* _What you need to do_:
Copy out all lines from the entries below in which "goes" occurs.

Recorded data
○ ○ ○ ○ ○ ○ ○
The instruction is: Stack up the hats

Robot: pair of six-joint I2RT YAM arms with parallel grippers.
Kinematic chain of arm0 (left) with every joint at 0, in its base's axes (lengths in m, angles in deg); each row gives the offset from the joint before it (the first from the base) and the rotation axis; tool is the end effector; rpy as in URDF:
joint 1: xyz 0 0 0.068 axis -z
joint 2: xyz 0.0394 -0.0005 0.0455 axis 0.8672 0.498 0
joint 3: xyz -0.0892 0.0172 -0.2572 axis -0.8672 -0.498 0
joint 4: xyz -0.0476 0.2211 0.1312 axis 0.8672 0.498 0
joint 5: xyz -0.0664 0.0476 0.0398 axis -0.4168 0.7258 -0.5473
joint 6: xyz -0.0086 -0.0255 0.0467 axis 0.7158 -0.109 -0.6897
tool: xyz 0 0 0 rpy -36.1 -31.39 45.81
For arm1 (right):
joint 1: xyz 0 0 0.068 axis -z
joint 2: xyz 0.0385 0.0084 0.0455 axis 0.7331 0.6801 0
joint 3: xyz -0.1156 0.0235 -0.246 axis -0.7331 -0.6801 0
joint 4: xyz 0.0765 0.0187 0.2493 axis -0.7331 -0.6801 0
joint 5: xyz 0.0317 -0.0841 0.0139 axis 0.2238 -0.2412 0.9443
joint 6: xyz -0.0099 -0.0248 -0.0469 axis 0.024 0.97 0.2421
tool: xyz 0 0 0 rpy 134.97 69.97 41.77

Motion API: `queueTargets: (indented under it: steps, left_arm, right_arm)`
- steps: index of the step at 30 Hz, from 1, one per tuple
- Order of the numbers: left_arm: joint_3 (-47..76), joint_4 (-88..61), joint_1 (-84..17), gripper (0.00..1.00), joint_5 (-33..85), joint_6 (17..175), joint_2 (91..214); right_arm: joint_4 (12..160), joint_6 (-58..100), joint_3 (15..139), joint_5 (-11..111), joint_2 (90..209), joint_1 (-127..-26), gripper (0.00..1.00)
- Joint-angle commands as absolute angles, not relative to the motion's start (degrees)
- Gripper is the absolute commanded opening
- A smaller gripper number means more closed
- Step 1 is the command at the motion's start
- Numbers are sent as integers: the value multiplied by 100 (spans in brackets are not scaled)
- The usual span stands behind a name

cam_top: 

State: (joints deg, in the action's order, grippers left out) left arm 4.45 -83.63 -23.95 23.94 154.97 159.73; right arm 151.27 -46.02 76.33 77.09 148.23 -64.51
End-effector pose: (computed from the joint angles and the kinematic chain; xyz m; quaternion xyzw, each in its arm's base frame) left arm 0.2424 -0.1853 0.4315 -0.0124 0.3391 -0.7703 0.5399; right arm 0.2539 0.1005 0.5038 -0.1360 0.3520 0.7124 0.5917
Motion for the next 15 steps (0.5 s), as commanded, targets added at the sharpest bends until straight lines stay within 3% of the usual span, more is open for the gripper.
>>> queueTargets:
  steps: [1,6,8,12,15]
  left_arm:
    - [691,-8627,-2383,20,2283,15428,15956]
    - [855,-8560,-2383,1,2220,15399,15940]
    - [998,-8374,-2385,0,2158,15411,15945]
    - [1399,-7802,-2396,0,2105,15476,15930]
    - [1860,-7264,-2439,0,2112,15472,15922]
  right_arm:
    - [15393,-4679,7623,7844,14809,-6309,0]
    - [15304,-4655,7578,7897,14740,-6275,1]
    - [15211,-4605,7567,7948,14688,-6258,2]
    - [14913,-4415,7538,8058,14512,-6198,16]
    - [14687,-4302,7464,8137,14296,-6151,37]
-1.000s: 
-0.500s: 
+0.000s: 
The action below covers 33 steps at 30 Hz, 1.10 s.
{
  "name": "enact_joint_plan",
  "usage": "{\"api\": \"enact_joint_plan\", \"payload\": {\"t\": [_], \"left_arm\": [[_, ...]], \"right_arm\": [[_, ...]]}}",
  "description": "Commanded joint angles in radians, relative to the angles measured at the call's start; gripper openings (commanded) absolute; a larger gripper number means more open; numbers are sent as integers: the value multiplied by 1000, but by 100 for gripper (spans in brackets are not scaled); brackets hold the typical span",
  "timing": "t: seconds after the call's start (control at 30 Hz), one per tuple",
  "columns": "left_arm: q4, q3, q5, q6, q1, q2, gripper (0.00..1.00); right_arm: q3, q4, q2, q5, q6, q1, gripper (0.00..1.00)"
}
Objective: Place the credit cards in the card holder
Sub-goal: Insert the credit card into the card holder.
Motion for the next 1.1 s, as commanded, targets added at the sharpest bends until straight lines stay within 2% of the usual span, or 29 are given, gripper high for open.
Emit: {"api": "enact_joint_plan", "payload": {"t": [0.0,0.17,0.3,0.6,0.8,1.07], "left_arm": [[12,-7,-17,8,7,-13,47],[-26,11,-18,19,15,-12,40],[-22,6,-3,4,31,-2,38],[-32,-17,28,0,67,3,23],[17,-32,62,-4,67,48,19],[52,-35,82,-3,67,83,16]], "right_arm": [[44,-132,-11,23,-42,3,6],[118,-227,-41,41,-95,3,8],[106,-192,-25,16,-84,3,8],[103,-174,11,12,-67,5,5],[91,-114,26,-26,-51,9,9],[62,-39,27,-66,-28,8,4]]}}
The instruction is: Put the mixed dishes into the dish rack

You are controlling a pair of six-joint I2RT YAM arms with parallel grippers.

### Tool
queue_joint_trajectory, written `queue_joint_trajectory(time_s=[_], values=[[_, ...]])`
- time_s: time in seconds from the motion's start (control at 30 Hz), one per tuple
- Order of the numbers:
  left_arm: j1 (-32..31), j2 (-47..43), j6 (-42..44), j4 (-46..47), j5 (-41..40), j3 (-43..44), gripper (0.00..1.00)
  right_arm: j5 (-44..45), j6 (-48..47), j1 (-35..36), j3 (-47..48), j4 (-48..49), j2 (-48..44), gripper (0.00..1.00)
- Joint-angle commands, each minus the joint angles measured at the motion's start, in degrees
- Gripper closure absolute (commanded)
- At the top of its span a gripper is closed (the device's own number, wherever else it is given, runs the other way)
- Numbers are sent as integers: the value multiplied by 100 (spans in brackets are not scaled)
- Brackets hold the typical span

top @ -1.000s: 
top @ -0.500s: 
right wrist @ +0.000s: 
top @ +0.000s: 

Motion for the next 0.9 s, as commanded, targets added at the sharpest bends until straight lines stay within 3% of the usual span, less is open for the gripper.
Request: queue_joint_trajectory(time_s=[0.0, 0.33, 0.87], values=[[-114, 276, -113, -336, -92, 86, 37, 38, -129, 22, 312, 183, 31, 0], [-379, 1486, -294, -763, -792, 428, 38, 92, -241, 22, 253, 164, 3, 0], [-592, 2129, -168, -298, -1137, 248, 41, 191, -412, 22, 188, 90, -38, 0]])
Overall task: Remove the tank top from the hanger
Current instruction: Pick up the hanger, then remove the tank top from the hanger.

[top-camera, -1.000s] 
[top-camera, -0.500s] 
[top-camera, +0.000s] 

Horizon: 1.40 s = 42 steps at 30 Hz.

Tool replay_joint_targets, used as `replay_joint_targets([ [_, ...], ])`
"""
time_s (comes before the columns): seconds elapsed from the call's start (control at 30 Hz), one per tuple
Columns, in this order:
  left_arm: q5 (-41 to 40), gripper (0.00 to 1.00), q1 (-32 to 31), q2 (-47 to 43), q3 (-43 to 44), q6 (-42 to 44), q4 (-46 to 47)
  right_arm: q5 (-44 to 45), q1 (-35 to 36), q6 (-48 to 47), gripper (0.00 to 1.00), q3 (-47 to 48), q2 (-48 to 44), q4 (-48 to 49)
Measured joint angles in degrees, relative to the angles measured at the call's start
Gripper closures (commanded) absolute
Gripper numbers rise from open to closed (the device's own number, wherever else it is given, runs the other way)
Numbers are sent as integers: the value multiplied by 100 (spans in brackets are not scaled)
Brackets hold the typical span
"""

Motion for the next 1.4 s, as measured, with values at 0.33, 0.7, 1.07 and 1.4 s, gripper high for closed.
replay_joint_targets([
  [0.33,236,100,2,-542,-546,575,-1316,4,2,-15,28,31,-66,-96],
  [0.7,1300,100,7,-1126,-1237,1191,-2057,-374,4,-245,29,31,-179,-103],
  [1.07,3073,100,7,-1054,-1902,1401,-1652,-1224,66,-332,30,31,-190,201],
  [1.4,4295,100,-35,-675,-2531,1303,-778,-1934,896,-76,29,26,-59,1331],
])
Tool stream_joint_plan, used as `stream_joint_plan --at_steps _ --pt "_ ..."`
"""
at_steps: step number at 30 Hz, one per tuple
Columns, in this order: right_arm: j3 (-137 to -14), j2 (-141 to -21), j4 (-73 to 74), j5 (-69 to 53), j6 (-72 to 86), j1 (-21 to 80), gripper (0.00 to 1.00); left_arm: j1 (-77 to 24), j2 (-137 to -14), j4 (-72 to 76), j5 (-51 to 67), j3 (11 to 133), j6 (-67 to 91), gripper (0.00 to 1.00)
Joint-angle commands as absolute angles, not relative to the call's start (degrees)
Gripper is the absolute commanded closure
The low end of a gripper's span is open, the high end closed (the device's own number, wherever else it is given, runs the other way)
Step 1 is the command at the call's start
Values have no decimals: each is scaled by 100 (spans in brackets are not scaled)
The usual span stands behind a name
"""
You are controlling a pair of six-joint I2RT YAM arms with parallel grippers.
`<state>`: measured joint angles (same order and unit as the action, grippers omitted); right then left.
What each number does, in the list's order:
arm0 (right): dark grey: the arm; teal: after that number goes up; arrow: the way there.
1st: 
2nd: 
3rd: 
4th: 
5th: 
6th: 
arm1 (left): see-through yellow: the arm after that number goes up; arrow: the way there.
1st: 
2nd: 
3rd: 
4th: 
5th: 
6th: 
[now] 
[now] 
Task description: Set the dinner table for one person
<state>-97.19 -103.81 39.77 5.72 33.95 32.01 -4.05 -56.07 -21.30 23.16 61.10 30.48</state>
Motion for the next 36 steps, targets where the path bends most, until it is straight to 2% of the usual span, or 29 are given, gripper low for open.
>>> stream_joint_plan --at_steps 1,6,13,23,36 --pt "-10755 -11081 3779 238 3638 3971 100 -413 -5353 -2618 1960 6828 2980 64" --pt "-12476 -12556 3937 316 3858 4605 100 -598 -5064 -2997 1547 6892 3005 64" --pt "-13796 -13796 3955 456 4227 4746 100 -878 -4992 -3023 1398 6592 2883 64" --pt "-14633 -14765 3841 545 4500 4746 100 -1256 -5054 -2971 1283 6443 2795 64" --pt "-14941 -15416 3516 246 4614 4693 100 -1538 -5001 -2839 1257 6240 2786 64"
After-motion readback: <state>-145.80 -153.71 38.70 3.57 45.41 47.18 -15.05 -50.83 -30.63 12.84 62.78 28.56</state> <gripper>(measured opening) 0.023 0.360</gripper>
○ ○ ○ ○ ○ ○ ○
* _Answer section_:
arm0 (right): dark grey: the arm; teal: after that number goes up; arrow: the way there.
arm1 (left): see-through yellow: the arm after that number goes up; arrow: the way there.

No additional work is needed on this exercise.